**Description of the task**
Every line below should be given again without alteration.

BEGIN Input data

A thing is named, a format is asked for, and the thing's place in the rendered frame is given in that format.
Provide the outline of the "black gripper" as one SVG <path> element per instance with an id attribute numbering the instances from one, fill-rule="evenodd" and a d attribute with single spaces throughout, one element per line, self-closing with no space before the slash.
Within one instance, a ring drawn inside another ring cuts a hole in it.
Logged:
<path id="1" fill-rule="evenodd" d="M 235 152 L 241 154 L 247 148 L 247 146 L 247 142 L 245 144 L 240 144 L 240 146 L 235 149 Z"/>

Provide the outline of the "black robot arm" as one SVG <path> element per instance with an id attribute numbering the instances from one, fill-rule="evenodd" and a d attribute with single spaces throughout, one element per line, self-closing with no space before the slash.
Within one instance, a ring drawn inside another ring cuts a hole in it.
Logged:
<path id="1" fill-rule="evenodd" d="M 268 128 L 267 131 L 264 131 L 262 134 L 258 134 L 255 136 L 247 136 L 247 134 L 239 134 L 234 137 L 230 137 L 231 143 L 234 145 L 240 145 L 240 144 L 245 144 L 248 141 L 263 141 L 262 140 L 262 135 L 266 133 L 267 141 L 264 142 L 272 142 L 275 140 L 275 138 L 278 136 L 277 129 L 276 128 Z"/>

END Input data

**Answer section**
A thing is named, a format is asked for, and the thing's place in the rendered frame is given in that format.
Provide the outline of the "black gripper" as one SVG <path> element per instance with an id attribute numbering the instances from one, fill-rule="evenodd" and a d attribute with single spaces throughout, one element per line, self-closing with no space before the slash.
Within one instance, a ring drawn inside another ring cuts a hole in it.
Logged:
<path id="1" fill-rule="evenodd" d="M 235 152 L 241 154 L 247 148 L 247 146 L 247 142 L 245 144 L 240 144 L 240 146 L 235 149 Z"/>

Provide the outline of the "black robot arm" as one SVG <path> element per instance with an id attribute numbering the instances from one, fill-rule="evenodd" and a d attribute with single spaces throughout, one element per line, self-closing with no space before the slash.
Within one instance, a ring drawn inside another ring cuts a hole in it.
Logged:
<path id="1" fill-rule="evenodd" d="M 268 128 L 267 131 L 264 131 L 262 134 L 258 134 L 255 136 L 247 136 L 247 134 L 239 134 L 234 137 L 230 137 L 231 143 L 234 145 L 240 145 L 240 144 L 245 144 L 248 141 L 263 141 L 262 140 L 262 135 L 266 133 L 267 141 L 264 142 L 272 142 L 275 140 L 275 138 L 278 136 L 277 129 L 276 128 Z"/>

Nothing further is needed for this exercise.